The difference between a marketing plan and a marketing strategy is that while a marketing strategy sets the direction and longer-term objectives, a marketing plan goes into detail on the marketing campaigns, marketing tactics, and general timelines for strategy execution.
Get your own content marketing plan template here.
Why is a marketing strategy important?
Creating – and following – a marketing strategy is essential to setting the direction not just for your marketing-related activities but also for your entire business. Your marketing strategy helps you stay in sync with your customer base, develop the right products for them and determine how you communicate information about those products.

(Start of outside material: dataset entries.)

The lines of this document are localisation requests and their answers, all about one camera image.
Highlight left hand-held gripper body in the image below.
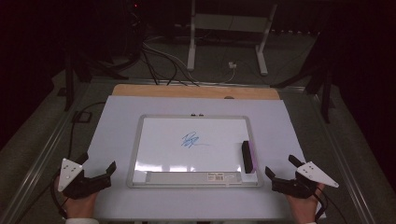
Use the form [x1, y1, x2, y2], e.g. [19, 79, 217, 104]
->
[57, 158, 113, 201]

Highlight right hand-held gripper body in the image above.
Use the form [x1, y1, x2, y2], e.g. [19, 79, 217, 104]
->
[271, 161, 340, 200]

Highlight black and purple eraser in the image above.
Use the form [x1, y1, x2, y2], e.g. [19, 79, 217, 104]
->
[241, 140, 259, 175]

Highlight silver-framed whiteboard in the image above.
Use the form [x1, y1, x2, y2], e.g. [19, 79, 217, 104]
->
[126, 114, 264, 189]

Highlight person's left hand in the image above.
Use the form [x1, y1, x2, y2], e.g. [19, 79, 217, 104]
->
[54, 175, 101, 220]

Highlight person's right hand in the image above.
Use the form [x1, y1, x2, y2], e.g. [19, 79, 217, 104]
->
[285, 182, 327, 224]

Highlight large white sheet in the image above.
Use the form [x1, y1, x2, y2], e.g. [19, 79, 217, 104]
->
[83, 94, 328, 222]

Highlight black floor socket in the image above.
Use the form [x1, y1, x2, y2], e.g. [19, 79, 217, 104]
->
[71, 110, 93, 124]

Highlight black tripod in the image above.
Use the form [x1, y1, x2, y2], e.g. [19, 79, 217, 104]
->
[270, 31, 336, 124]
[63, 46, 129, 112]

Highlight blue marker scribble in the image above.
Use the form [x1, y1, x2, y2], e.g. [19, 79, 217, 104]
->
[180, 131, 216, 149]

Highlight dark device with red light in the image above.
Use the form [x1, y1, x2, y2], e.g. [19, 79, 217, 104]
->
[123, 0, 148, 61]

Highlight white metal stand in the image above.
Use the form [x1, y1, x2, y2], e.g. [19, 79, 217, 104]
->
[186, 0, 279, 77]

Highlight metal floor rail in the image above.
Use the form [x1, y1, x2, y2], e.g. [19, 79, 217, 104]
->
[0, 81, 92, 224]
[309, 92, 376, 224]

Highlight black floor cable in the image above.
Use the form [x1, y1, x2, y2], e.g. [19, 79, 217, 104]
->
[140, 46, 201, 87]

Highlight white cable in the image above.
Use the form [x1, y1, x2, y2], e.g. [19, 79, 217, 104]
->
[143, 41, 236, 85]

Without a defined strategy you won't know who your customers are, you won't develop the right products, and you'll waste money promoting them.
In short, having a defined marketing strategy makes you more successful. According to a CoSchedule survey, companies who have a documented strategy are 313% more likely to be successful than those who don't.
Types of marketing strategies
There are multiple types of marketing strategies, including:
- Content marketing
- Search engine optimization (SEO)
- Paid media
- Digital marketing
- Product marketing
- Email marketing
- Social media marketing
- Partnerships
Whilst they all might have their separate teams, you ideally want to work with an integrated marketing approach. This offers a shared roadmap and tone of voice between the teams, leading to clear and consistent brand messaging across all marketing channels and marketing activities.
What you see in your press releases may differ slightly from the posts on your brand's social media platforms (eg. Instagram or LinkedIn) to align with specific buyer personas and behaviors, but the overall messaging between your marketing efforts should be on the same lines. This ensures for a smoother user experience, and a way more streamlined way of building brand awareness.
How to create an effective marketing strategy
There are several steps you need to take to create a successful marketing strategy for your business.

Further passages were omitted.